RheoSpace LLC
Predictive Materials Modeling for Space-Based Manufacturing

About RheoSpace LLC
RheoSpace LLC is a research and development company focused on predictive materials modeling for terrestrial and space environments. The company specializes in rheology, constitutive modeling, and computational approaches for polymeric systems relevant to additive manufacturing, biomaterials, and space-relevant materials processing.
By integrating molecular-scale modeling, rheological characterization, and experimental validation, RheoSpace develops predictive frameworks linking material structure, processing conditions, and manufacturing performance. Current efforts include entangled polymer theory, additive manufacturing, particle-filled systems, and computational methods supporting in-space manufacturing and resource utilization technologies.
RheoSpace operates at the intersection of polymer physics, advanced manufacturing, and space-relevant materials science.
Research Focus Areas
Predictive Materials Modeling
Physics-based computational modeling of polymeric systems under terrestrial and microgravity conditions. Modeling efforts focus on constitutive behavior, transient-network dynamics, relaxation phenomena, interlayer weld formation, and structure–processing–property relationships across diverse polymer architectures in near- and far-from-equilibrium processing environments. Model predictions are validated through rheological characterization, supporting development of predictive digital-twin frameworks for additive manufacturing and space-based materials processing.

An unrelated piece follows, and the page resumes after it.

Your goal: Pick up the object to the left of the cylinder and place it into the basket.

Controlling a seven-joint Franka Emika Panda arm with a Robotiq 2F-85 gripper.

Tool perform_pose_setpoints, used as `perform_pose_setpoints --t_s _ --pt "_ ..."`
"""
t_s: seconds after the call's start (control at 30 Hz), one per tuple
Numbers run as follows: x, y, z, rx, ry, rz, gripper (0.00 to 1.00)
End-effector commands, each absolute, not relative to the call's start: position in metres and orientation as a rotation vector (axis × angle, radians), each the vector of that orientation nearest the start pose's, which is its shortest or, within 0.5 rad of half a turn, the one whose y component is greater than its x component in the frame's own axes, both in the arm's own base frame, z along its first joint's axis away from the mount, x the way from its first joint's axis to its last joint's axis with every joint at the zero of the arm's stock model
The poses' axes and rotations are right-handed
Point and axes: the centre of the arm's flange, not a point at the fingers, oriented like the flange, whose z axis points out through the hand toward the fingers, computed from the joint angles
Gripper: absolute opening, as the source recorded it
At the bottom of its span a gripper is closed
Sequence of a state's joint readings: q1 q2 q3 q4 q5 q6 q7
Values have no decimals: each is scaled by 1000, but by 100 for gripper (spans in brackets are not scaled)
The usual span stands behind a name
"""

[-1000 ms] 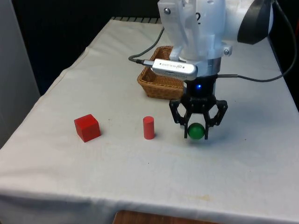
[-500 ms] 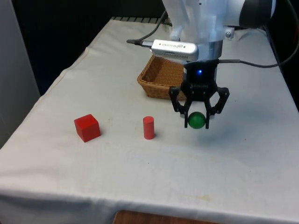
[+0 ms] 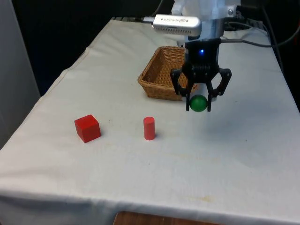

Space-Based Additive Manufacturing
Research and development focused on polymer processing and additive manufacturing in microgravity and reduced-gravity environments. Activities emphasize process execution, material selection based on structural performance criteria, and evaluation of weld quality and mechanical robustness in space-relevant fabrication systems and extreme environmental conditions.
Microgravity Materials Research
Experimental investigation and in-situ characterization of soft-matter systems under microgravity conditions. Efforts focus on direct observation of interfacial evolution during processing, controlled thermal and cooling conditions, and quantitative measurement of structure formation in reduced gravitational body force environments. This includes rheological response, process monitoring, and validation experiments designed to isolate fundamental mechanisms governing material behavior in space-relevant conditions.